Le front sanitaire se fragilise en province de l’Ituri. Les prestataires de santé engagés en première ligne dans la lutte contre la maladie à virus Ebola expérimentent ouvertement leur colère. Dans un mémorandum délivré au gouverneur de province, dimanche 5 juillet à Bunia, ces centaines de professionnels dénoncent des conditions de travail médiocres qui les exposent directement au virus. Ils réclament le paiement immédiat de leurs primes et menacent d’un arrêt de travail généralisé si leurs revendications ne sont pas satisfaites.
Ces hommes et femmes travaillent jour et nuit au sein des différents centres de traitement d’Ebola (CTE) disséminés dans les zones de santé affectées par l’épidémie. Malgré les risques extrêmes encouragés pour sauver des vies, ils estiment que leur paie n’est pas à la hauteur des sacrifices consentis.
Leur principale revendication repose sur la régularisation financière de leurs prestations, suspendue depuis le début de la crise sanitaire. Ils exigent le versement de toutes leurs premières accumulées depuis la déclaration officielle de l’épidémie, survenue le 15 mai dernier.
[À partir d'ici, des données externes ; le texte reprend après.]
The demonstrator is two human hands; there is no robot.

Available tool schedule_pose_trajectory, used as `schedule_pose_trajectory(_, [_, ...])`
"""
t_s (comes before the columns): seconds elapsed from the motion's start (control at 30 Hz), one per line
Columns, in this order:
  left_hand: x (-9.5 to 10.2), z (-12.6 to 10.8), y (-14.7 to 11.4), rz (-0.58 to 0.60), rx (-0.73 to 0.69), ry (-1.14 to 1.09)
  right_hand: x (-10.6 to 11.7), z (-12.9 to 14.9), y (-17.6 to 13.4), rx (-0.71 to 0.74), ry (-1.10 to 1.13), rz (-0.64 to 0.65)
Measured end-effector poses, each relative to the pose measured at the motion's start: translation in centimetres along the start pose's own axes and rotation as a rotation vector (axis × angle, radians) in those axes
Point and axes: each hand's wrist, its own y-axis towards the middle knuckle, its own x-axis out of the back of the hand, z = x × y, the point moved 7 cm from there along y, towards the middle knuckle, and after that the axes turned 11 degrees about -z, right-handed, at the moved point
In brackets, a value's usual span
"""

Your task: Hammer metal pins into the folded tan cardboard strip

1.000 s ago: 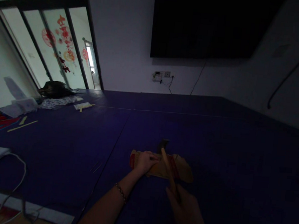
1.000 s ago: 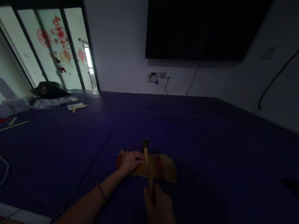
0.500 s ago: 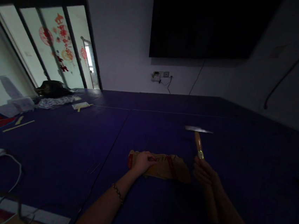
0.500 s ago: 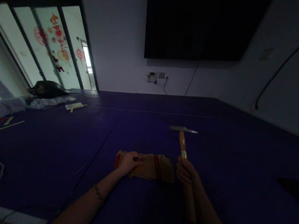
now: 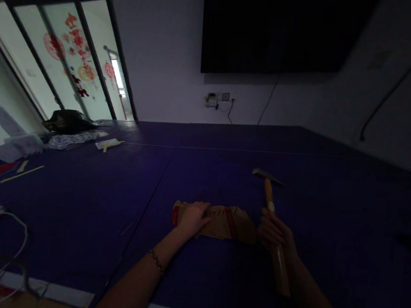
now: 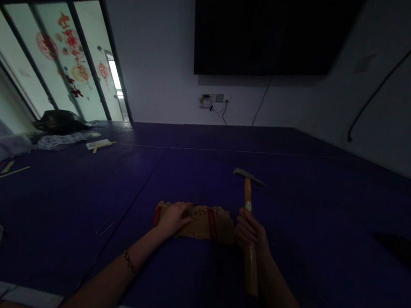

Un ultimatum de 24 heures lancé aux autorités
Dans leur mémorandum, les grévistes détaillent un cahier des charges précis et déplorent également des choix managériaux de la part de la hiérarchie :
« Nous exigeons ce qui suit : notre paiement dans l’immédiat au plus tard dans les 24 heures. Le barème à notre disposition n’est pas à la hauteur de notre travail. Nous dénonçons l’exportation de la main-d’œuvre des autres provinces vers l’Ituri et déplorons le manque de moyens nécessaires pour riposter. »
Face à cette situation, les prestataires de santé ont fixé un ultimatum extrêmement court. Faute d’un compromis ou d’un début de paiement, un mouvement de grève générale se déclenchera dans les prochaines 24 heures, ce qui pourrait paralyser l’ensemble du dispositif de riposte épidémique dans la province.